» **THE TASK**
Output only the lines below that start at the line containing "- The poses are" and end at the line containing "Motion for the", with both ends kept.

» **RAW DATA**
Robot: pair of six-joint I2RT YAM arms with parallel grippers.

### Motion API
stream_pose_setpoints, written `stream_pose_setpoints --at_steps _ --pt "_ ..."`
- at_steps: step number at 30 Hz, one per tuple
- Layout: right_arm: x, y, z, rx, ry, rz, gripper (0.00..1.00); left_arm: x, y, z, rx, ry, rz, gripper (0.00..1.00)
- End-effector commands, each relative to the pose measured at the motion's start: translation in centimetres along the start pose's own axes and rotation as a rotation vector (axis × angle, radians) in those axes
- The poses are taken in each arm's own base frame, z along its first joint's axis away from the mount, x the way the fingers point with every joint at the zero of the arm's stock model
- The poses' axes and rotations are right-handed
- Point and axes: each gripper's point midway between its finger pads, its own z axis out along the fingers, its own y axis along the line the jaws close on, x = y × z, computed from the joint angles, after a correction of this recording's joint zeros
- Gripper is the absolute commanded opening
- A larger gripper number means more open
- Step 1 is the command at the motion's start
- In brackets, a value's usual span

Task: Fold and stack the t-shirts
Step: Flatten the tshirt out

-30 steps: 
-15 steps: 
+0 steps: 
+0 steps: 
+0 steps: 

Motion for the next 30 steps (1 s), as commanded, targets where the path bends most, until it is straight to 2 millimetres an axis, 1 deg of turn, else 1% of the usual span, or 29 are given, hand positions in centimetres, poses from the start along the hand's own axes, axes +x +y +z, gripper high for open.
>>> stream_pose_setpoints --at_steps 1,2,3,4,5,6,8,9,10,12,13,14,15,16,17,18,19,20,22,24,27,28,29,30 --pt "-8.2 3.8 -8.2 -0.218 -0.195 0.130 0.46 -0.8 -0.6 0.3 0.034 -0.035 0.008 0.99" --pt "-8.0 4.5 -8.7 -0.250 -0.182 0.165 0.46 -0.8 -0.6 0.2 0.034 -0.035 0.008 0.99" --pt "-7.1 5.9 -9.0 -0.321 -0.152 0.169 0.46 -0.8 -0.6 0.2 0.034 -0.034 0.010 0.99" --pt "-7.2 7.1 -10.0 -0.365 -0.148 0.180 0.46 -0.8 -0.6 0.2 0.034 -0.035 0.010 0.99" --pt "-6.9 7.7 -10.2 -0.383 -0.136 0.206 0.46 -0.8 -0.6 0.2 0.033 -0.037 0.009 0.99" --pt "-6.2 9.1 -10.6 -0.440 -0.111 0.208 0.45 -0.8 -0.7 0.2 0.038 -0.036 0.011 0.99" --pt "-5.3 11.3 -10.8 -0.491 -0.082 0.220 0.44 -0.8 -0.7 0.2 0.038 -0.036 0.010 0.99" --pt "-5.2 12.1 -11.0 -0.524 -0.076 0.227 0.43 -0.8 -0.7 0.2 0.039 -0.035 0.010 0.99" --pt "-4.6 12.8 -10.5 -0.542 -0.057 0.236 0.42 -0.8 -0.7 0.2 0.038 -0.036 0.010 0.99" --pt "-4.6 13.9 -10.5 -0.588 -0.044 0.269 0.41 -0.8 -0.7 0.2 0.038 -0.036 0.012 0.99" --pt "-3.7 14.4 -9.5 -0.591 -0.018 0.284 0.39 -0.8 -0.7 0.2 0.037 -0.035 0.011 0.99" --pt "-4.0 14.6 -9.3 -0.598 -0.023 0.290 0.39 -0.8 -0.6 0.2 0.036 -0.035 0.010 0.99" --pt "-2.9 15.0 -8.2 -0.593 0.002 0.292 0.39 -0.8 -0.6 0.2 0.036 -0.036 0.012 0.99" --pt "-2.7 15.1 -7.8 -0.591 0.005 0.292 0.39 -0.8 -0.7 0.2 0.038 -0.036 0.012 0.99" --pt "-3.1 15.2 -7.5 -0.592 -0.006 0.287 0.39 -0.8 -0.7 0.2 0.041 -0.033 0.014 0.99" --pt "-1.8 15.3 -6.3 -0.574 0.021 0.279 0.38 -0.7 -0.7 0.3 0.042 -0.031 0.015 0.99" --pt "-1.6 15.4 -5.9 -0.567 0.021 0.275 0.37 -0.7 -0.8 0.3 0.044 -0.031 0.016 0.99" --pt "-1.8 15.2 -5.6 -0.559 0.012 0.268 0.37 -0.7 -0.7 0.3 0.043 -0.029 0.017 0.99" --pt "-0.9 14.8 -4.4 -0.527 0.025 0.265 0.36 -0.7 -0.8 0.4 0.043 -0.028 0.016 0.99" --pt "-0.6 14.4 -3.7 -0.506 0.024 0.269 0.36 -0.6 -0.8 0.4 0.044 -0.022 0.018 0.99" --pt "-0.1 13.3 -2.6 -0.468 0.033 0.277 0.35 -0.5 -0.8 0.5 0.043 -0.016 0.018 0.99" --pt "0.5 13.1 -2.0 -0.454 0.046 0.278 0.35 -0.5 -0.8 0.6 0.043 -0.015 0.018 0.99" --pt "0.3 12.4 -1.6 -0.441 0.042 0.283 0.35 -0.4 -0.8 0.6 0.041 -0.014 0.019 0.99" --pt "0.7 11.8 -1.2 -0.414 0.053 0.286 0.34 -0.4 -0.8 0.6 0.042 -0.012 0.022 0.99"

» **ANSWER SECTION**
- The poses are taken in each arm's own base frame, z along its first joint's axis away from the mount, x the way the fingers point with every joint at the zero of the arm's stock model
- The poses' axes and rotations are right-handed
- Point and axes: each gripper's point midway between its finger pads, its own z axis out along the fingers, its own y axis along the line the jaws close on, x = y × z, computed from the joint angles, after a correction of this recording's joint zeros
- Gripper is the absolute commanded opening
- A larger gripper number means more open
- Step 1 is the command at the motion's start
- In brackets, a value's usual span

Task: Fold and stack the t-shirts
Step: Flatten the tshirt out

-30 steps: 
-15 steps: 
+0 steps: 
+0 steps: 
+0 steps: 

Motion for the next 30 steps (1 s), as commanded, targets where the path bends most, until it is straight to 2 millimetres an axis, 1 deg of turn, else 1% of the usual span, or 29 are given, hand positions in centimetres, poses from the start along the hand's own axes, axes +x +y +z, gripper high for open.

This output has been written out in full.